I had done a few photoshops of my "new potential look" and i found it looked best when painting the chrome grill frame body colored. I've only ever seen it in chrome, titanium of black. Here's the PS i did:


----------



## chaugner (Jul 13, 2002)

*Re: Got My Hands On a PPI Front Bumper!  (kchizTT)*

nice find for sure ....


----------



## kchizTT (May 27, 2008)

*Re: (black vdub)*

damnnnnnnn that looks sickkk.......... actually its not fibreglass! its FRP fibre reinfornced plastic


----------



## markcorrado1 (Sep 15, 2001)

*Re: (kchizTT)*


_Quote, originally posted by *kchizTT* »_hmmm i actually do agree with you... i originally wanted the satin silver finish instead of the chrome, im going to see what i can do... as for the black one... its nice, and the car in the picture is the same colour as mine but im not feeling it that much.... im going to have silver mirrors and rims so meh... 
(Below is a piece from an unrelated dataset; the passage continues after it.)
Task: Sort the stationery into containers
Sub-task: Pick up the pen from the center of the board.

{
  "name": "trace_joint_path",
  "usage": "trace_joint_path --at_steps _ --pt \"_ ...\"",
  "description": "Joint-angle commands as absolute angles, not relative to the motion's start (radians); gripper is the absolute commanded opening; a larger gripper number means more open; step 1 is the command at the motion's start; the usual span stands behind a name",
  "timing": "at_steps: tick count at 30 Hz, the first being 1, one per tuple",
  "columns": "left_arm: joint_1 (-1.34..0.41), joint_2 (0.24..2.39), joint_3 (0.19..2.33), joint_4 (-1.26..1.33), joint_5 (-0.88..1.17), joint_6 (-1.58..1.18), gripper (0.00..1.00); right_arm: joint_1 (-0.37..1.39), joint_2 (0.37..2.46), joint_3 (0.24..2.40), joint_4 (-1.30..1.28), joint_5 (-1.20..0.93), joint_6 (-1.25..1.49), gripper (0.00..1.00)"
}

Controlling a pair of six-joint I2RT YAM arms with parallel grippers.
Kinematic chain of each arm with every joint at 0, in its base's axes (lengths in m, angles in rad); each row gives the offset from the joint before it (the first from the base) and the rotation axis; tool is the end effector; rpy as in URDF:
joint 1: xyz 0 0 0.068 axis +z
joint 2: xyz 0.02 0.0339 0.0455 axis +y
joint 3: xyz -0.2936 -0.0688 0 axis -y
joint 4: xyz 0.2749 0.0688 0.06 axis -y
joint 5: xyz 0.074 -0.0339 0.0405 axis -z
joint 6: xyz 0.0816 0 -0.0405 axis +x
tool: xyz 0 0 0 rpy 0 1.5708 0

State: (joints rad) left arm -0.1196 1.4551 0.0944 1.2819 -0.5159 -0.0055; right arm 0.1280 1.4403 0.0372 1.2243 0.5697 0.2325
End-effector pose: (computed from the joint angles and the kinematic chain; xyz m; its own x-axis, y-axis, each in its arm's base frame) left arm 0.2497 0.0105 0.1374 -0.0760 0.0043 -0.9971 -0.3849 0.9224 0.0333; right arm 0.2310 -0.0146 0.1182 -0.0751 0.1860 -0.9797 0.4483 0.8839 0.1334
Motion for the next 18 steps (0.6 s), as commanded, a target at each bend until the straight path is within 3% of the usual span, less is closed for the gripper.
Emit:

The reason why I say use the Ti package black grill is because the TT is kind of like a B7 A4 Ti package, all the seals are black along with trimming on the grills. Complete the Ti package look you'll be golden mate http://****************.com/smile/emthup.gif http://****************.com/smile/emthup.gif


----------



## kchizTT (May 27, 2008)

*Re: (markcorrado1)*

hmm yea im really conidering blacking it.... but i dont know how it would look with my denim blue colour with silver rims? im not really looking for the black theme


----------



## joes280 (Nov 29, 2007)

*Re: (kchizTT)*

just FYI "fibre reinforced plastic" is "fiberglass"....
fibre=fiberglass
reinforced plastic=resin to hold the glass
I use it daily for molds, trust me on this one...just a fancy way to say it like "sanitation control technician" = garbage man


----------



## kchizTT (May 27, 2008)

*Re: (joes280)*

oh okay icic.... its good material no?


----------



## joes280 (Nov 29, 2007)

*Re: (kchizTT)*

yeah its good stuff....despite what people rag on it about cracking and ish, its very easy to work on. If its too thin then you can just add some more material on the back of it, very easy diy....i do it all the time... http://****************.com/smile/emthup.gif


----------



## kchizTT (May 27, 2008)

*Re: (joes280)*

cool buddy thanks for the info!


----------